*TASK BRIEF*
The word "clothing" marks the lines to report; pull each of them from the listing.

*MATERIAL PROVIDED*
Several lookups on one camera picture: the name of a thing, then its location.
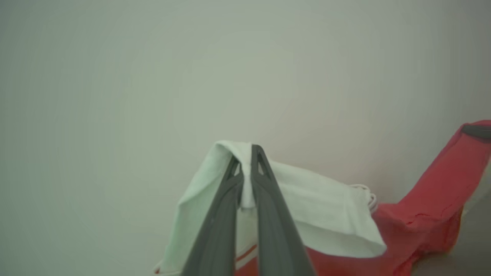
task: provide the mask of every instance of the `red cloth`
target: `red cloth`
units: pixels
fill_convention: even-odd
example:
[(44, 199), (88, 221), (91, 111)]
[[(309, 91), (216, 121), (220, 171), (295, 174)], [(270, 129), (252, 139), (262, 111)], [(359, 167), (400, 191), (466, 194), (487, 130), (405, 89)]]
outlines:
[[(491, 120), (472, 125), (491, 126)], [(412, 265), (431, 252), (448, 252), (459, 234), (465, 202), (477, 188), (491, 154), (491, 143), (461, 133), (397, 204), (380, 204), (373, 218), (387, 244), (380, 257), (357, 259), (307, 249), (319, 276), (409, 276)], [(236, 276), (257, 275), (254, 258)]]

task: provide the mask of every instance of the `white drawstring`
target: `white drawstring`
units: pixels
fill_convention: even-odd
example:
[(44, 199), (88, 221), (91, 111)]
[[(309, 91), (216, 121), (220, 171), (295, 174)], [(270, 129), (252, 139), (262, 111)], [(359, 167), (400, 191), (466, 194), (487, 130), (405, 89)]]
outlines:
[(370, 192), (370, 188), (363, 184), (353, 184), (350, 185), (353, 188), (358, 188), (366, 191), (366, 199), (368, 202), (368, 209), (370, 209), (370, 213), (373, 214), (376, 210), (377, 207), (379, 206), (379, 203), (377, 202), (377, 196), (374, 193)]

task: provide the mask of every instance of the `white fabric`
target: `white fabric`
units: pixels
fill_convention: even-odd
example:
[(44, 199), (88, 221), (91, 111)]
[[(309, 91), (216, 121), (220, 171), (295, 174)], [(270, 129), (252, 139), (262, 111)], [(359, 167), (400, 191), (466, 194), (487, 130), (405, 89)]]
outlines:
[[(255, 254), (256, 250), (250, 251), (257, 243), (250, 183), (251, 146), (231, 141), (215, 143), (178, 203), (169, 244), (154, 273), (179, 275), (232, 154), (241, 162), (245, 177), (237, 215), (237, 256), (248, 250), (249, 255)], [(269, 157), (268, 160), (306, 246), (336, 256), (365, 258), (383, 254), (386, 246), (371, 217), (377, 200), (366, 186), (350, 187), (306, 169), (277, 163)]]

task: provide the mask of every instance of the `gray surface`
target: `gray surface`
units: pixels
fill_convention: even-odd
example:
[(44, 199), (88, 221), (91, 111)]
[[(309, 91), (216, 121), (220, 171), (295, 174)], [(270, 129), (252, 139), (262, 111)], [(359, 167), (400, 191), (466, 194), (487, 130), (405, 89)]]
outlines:
[(464, 217), (459, 240), (448, 255), (421, 260), (412, 275), (491, 275), (491, 193)]

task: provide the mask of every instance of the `clothing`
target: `clothing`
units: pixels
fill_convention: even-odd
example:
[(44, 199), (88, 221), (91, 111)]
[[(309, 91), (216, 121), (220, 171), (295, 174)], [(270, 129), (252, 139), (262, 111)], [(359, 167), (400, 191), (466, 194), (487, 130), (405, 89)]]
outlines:
[[(491, 120), (473, 125), (491, 126)], [(380, 257), (358, 259), (308, 253), (319, 276), (409, 276), (429, 253), (448, 252), (457, 241), (461, 214), (491, 155), (491, 141), (459, 129), (414, 188), (397, 204), (380, 204), (373, 218), (387, 244)], [(253, 259), (236, 276), (257, 275)]]
[[(244, 185), (237, 211), (236, 267), (257, 255), (257, 217), (250, 183), (251, 143), (217, 142), (178, 203), (169, 245), (155, 272), (179, 275), (232, 157), (241, 162)], [(304, 244), (324, 254), (375, 257), (386, 246), (371, 217), (376, 197), (363, 185), (350, 187), (314, 172), (272, 161), (281, 193)]]

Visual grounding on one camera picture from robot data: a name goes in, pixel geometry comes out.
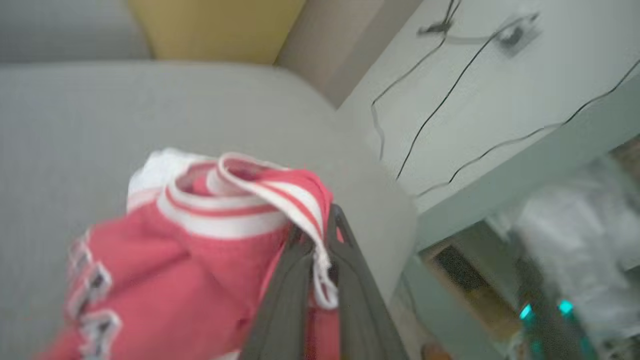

*OUTPUT BELOW*
task: provide the mask of every instance of the `clothing`
target: `clothing`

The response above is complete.